If the response to this effort in performance gain is positive I’ll share DTB files for any and all S922X device.
I’m reading that improvements can range from 16-25% from one post above. Need more people to report because sample size of 1-4 is not conclusive.
On the other hand we can also experiment with on demand governor and keep CPU temps low.
With a defined cache we can enable prefetching for SW decoders so we store more data in L2 because L1d cache is 32 but L1i is 64. We’d be able to reduce DRAM penalty.
The core cluster bumps create a very heavy penalty for performance because that involves DRAM.
I think you are right about the separate L2 caches for the two clusters. The wording in the s922x datasheet is just clumsy. The A311D2 datasheet is more clear
The main system CPU is based on Big.LITTLE architecture which integrates a quad-core ARM Cortex-A73 CPU cluster and a quad-core Cortex-A53 cluster with unified L2 cache for each cluster to improve system performance.
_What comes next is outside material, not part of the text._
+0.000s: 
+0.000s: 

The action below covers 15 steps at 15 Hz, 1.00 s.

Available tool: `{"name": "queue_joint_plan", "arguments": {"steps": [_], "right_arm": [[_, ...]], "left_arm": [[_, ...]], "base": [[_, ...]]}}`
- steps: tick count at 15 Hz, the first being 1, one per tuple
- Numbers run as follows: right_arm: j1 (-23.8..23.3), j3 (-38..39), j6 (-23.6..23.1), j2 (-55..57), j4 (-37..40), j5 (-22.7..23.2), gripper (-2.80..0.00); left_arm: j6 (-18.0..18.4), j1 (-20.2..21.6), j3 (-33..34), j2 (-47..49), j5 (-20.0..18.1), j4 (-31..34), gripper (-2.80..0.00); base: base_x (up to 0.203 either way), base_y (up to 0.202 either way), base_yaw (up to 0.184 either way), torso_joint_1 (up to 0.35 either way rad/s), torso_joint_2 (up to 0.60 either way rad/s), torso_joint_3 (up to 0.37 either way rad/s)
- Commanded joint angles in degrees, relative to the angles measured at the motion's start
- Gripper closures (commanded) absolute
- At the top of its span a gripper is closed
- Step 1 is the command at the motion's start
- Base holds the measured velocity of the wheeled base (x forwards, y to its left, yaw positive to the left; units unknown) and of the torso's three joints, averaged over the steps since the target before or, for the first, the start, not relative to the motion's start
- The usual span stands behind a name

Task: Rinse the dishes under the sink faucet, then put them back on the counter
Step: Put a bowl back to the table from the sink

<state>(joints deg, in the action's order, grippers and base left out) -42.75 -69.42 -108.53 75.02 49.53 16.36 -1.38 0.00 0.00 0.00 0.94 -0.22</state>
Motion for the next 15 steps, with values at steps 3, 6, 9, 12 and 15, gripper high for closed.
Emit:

In addition, the CPU includes the NEON SIMD co-processor to improve software media processing capability.
And also
Unified system L2 cache for each cluster
The same optimization would also benefit other big little core SOCs like the A311D2, and maybe the S928X (no datasheet available yet). But again the A311D2 datasheet doesn’t specify the L2 cache sizes.
Yep. I’m impressed by the Linux runtime/boot time detection. I found that I can even put 1 MB cache which is absolutely wrong but it still only displays 256 KB.
Caution this only applies to integrated L1 L2 cache controller. Cannot just blindly put this out for all models of CPU out there. Any processor A53 and newer is mostly integrated cache controller.
There might be a benefit in shared A55 905X4 because defining unified cache may allow for better pre fetching.
Basically for other SOCs I can put 3 MB cache and it’ll still find the right amount. Just need to specifically identify if is dual cache cluster or single.
I’ve updated mesong12b.dtsi which is used by all g12b devices. Any device using this dtsi will benefit from this improvement.
If cube uses g12b you can post what DTB file you use and I’ll upload it here.
Next steps:
Find all core dtsi that utilize s922x
Update them all with cache info to propagate this benefit
Create a PR for kernel 4.9.20
Ask for CE teams help to propagate that change into newer 5.15 and future kernels. If they are too busy then do it the manual dirty way of PR for each kernel.
All DTB files with g12b. Please report back with your findings of lscpu and cpu usage. Data and metrics are preferred.
For e.g. using software decode VC-1 used to consume 50% CPU across cores 0-5 but after update it consumes 20% on core 0-1 and 65% on core 2-5. Something like this is ideal if you are able to get data like that.
Complete quantified data can be had if there are perf binaries compiled for CE-NG.